**TASK DESCRIPTION:**
Retype the data below verbatim; pictures do not belong in the copy.

[[ GIVEN MATERIAL, beginning ]]

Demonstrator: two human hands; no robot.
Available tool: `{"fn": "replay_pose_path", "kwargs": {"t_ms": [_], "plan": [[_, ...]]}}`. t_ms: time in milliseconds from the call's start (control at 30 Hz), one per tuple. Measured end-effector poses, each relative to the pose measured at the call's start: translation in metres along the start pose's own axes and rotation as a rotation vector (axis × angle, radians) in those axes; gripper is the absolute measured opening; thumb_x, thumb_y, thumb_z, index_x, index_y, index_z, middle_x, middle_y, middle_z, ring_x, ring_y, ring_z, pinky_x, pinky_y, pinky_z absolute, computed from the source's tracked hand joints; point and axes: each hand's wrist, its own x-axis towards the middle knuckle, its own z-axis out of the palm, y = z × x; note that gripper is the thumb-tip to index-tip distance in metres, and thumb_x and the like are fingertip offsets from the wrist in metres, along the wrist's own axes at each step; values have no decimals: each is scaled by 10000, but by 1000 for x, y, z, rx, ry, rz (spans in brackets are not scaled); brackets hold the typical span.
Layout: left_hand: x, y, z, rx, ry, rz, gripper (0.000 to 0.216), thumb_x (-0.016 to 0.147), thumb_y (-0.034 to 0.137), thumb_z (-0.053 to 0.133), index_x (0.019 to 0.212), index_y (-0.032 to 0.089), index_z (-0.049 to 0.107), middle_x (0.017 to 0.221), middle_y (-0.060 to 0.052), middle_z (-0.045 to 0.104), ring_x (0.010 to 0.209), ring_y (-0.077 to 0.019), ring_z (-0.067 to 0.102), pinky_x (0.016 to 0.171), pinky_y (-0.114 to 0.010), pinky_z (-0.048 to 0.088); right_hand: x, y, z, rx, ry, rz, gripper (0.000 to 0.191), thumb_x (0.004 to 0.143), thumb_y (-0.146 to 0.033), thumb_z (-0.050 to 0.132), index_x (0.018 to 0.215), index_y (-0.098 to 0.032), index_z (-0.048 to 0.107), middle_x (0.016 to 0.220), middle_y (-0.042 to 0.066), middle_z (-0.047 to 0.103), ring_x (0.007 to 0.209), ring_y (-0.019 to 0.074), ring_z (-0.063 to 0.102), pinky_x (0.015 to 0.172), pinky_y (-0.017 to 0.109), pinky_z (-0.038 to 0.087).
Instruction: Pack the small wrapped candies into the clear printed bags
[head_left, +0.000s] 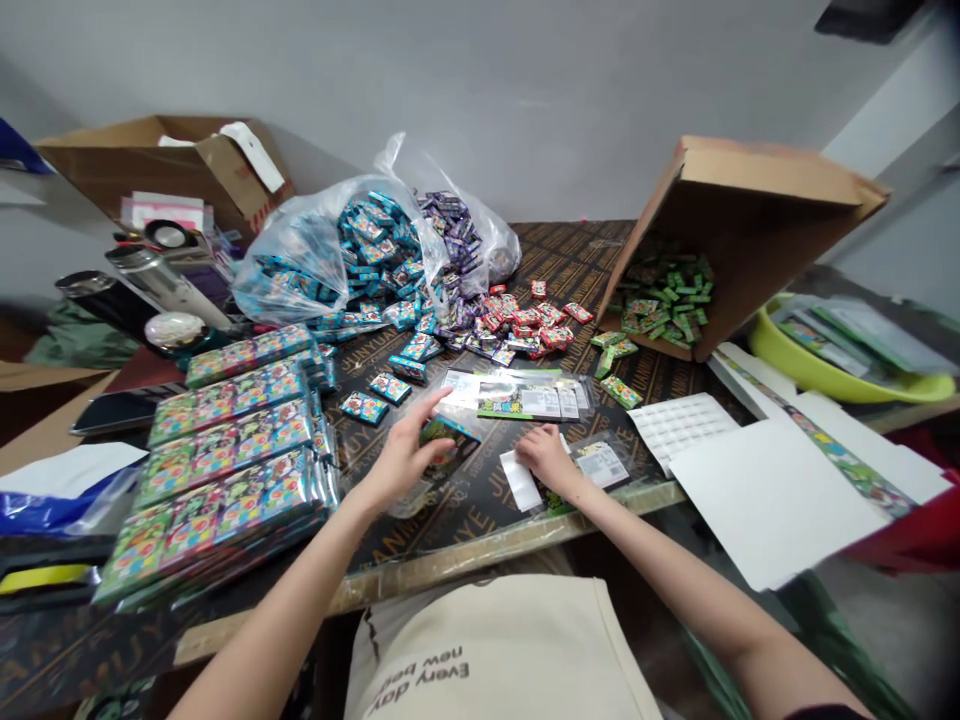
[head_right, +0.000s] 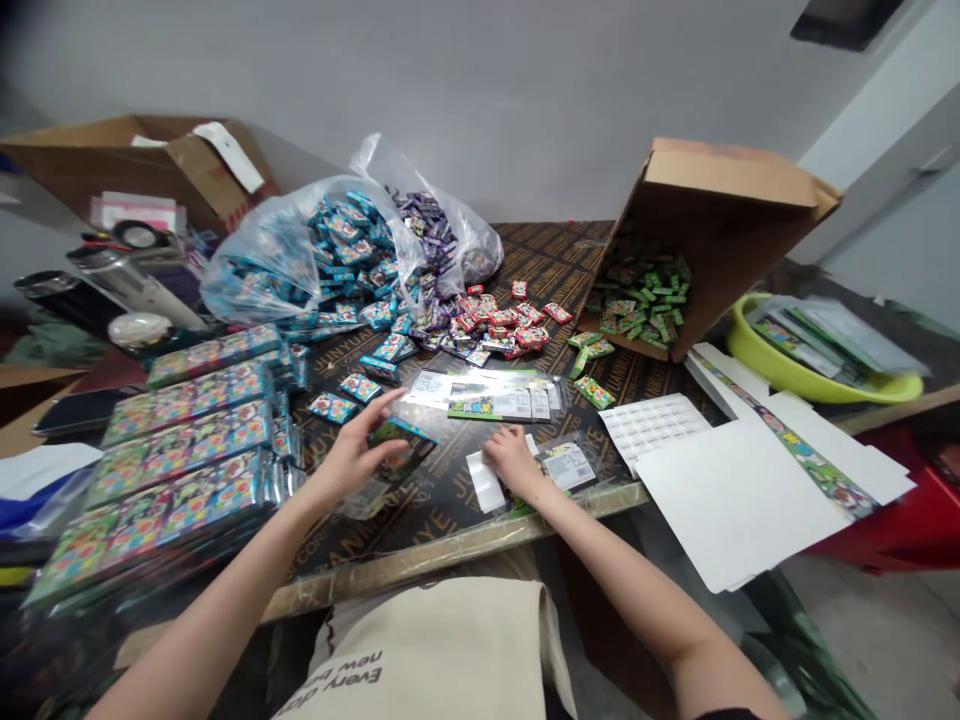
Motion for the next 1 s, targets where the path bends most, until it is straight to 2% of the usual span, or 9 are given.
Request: {"fn": "replay_pose_path", "kwargs": {"t_ms": [67,167,300,367,500,600,733,900,1000], "plan": [[-4,-5,-1,-147,105,-86,379,712,270,602,1081,208,541,937,-27,605,834,-181,561,767,-286,416,-4,-3,2,-19,18,-22,134,833,-144,484,727,-168,564,786,59,611,834,189,490,831,355,264],[-15,-19,2,-341,203,-227,321,677,294,644,966,191,546,807,6,593,708,-148,571,671,-258,439,-9,-3,5,-26,47,-13,190,850,-143,426,700,-169,539,731,65,591,773,191,499,759,328,323],[-27,-29,-5,-387,344,-304,268,635,305,688,827,170,559,752,18,585,656,-118,552,630,-229,428,-6,-1,-2,80,73,84,155,873,-185,367,853,-176,521,717,41,583,663,175,530,611,276,371],[-30,-28,-11,-364,371,-324,235,628,318,695,749,154,577,694,17,585,620,-110,535,600,-218,413,4,-10,-12,250,120,162,155,865,-256,413,977,-191,498,817,46,610,700,176,565,635,282,407],[-26,-17,-8,-423,399,-332,246,596,321,720,694,143,582,653,16,590,587,-105,526,575,-216,405,36,-60,-31,797,244,203,416,798,-353,544,1176,-240,409,1113,78,565,897,180,581,750,311,459],[-22,-9,5,-455,418,-319,256,576,316,733,688,141,581,632,26,575,564,-92,508,558,-205,394,61,-99,-38,1092,279,197,381,787,-354,558,1134,-234,458,982,55,618,813,157,601,686,277,480],[-21,-2,4,-473,347,-323,235,588,309,722,699,135,610,642,18,592,564,-89,513,562,-206,401,75,-117,-43,1142,240,173,275,738,-302,613,984,-191,563,726,14,628,633,130,585,589,241,464],[-14,5,-22,-442,108,-369,212,598,309,710,666,119,645,583,2,611,518,-98,522,514,-210,405,72,-112,-54,1120,168,139,355,687,-282,660,1013,-191,553,712,8,640,642,140,600,601,258,481],[-8,10,-30,-375,-1,-320,205,600,303,707,632,108,651,561,-12,619,505,-109,528,509,-220,412,70,-111,-58,1070,166,100,321,703,-274,645,998,-195,546,713,9,648,643,139,606,612,265,491]]}}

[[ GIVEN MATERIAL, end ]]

**TASK SOLUTION:**
Demonstrator: two human hands; no robot.
Available tool: `{"fn": "replay_pose_path", "kwargs": {"t_ms": [_], "plan": [[_, ...]]}}`. t_ms: time in milliseconds from the call's start (control at 30 Hz), one per tuple. Measured end-effector poses, each relative to the pose measured at the call's start: translation in metres along the start pose's own axes and rotation as a rotation vector (axis × angle, radians) in those axes; gripper is the absolute measured opening; thumb_x, thumb_y, thumb_z, index_x, index_y, index_z, middle_x, middle_y, middle_z, ring_x, ring_y, ring_z, pinky_x, pinky_y, pinky_z absolute, computed from the source's tracked hand joints; point and axes: each hand's wrist, its own x-axis towards the middle knuckle, its own z-axis out of the palm, y = z × x; note that gripper is the thumb-tip to index-tip distance in metres, and thumb_x and the like are fingertip offsets from the wrist in metres, along the wrist's own axes at each step; values have no decimals: each is scaled by 10000, but by 1000 for x, y, z, rx, ry, rz (spans in brackets are not scaled); brackets hold the typical span.
Layout: left_hand: x, y, z, rx, ry, rz, gripper (0.000 to 0.216), thumb_x (-0.016 to 0.147), thumb_y (-0.034 to 0.137), thumb_z (-0.053 to 0.133), index_x (0.019 to 0.212), index_y (-0.032 to 0.089), index_z (-0.049 to 0.107), middle_x (0.017 to 0.221), middle_y (-0.060 to 0.052), middle_z (-0.045 to 0.104), ring_x (0.010 to 0.209), ring_y (-0.077 to 0.019), ring_z (-0.067 to 0.102), pinky_x (0.016 to 0.171), pinky_y (-0.114 to 0.010), pinky_z (-0.048 to 0.088); right_hand: x, y, z, rx, ry, rz, gripper (0.000 to 0.191), thumb_x (0.004 to 0.143), thumb_y (-0.146 to 0.033), thumb_z (-0.050 to 0.132), index_x (0.018 to 0.215), index_y (-0.098 to 0.032), index_z (-0.048 to 0.107), middle_x (0.016 to 0.220), middle_y (-0.042 to 0.066), middle_z (-0.047 to 0.103), ring_x (0.007 to 0.209), ring_y (-0.019 to 0.074), ring_z (-0.063 to 0.102), pinky_x (0.015 to 0.172), pinky_y (-0.017 to 0.109), pinky_z (-0.038 to 0.087).
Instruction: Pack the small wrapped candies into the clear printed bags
[head_left, +0.000s] 
[head_right, +0.000s] 
Motion for the next 1 s, targets where the path bends most, until it is straight to 2% of the usual span, or 9 are given.
Request: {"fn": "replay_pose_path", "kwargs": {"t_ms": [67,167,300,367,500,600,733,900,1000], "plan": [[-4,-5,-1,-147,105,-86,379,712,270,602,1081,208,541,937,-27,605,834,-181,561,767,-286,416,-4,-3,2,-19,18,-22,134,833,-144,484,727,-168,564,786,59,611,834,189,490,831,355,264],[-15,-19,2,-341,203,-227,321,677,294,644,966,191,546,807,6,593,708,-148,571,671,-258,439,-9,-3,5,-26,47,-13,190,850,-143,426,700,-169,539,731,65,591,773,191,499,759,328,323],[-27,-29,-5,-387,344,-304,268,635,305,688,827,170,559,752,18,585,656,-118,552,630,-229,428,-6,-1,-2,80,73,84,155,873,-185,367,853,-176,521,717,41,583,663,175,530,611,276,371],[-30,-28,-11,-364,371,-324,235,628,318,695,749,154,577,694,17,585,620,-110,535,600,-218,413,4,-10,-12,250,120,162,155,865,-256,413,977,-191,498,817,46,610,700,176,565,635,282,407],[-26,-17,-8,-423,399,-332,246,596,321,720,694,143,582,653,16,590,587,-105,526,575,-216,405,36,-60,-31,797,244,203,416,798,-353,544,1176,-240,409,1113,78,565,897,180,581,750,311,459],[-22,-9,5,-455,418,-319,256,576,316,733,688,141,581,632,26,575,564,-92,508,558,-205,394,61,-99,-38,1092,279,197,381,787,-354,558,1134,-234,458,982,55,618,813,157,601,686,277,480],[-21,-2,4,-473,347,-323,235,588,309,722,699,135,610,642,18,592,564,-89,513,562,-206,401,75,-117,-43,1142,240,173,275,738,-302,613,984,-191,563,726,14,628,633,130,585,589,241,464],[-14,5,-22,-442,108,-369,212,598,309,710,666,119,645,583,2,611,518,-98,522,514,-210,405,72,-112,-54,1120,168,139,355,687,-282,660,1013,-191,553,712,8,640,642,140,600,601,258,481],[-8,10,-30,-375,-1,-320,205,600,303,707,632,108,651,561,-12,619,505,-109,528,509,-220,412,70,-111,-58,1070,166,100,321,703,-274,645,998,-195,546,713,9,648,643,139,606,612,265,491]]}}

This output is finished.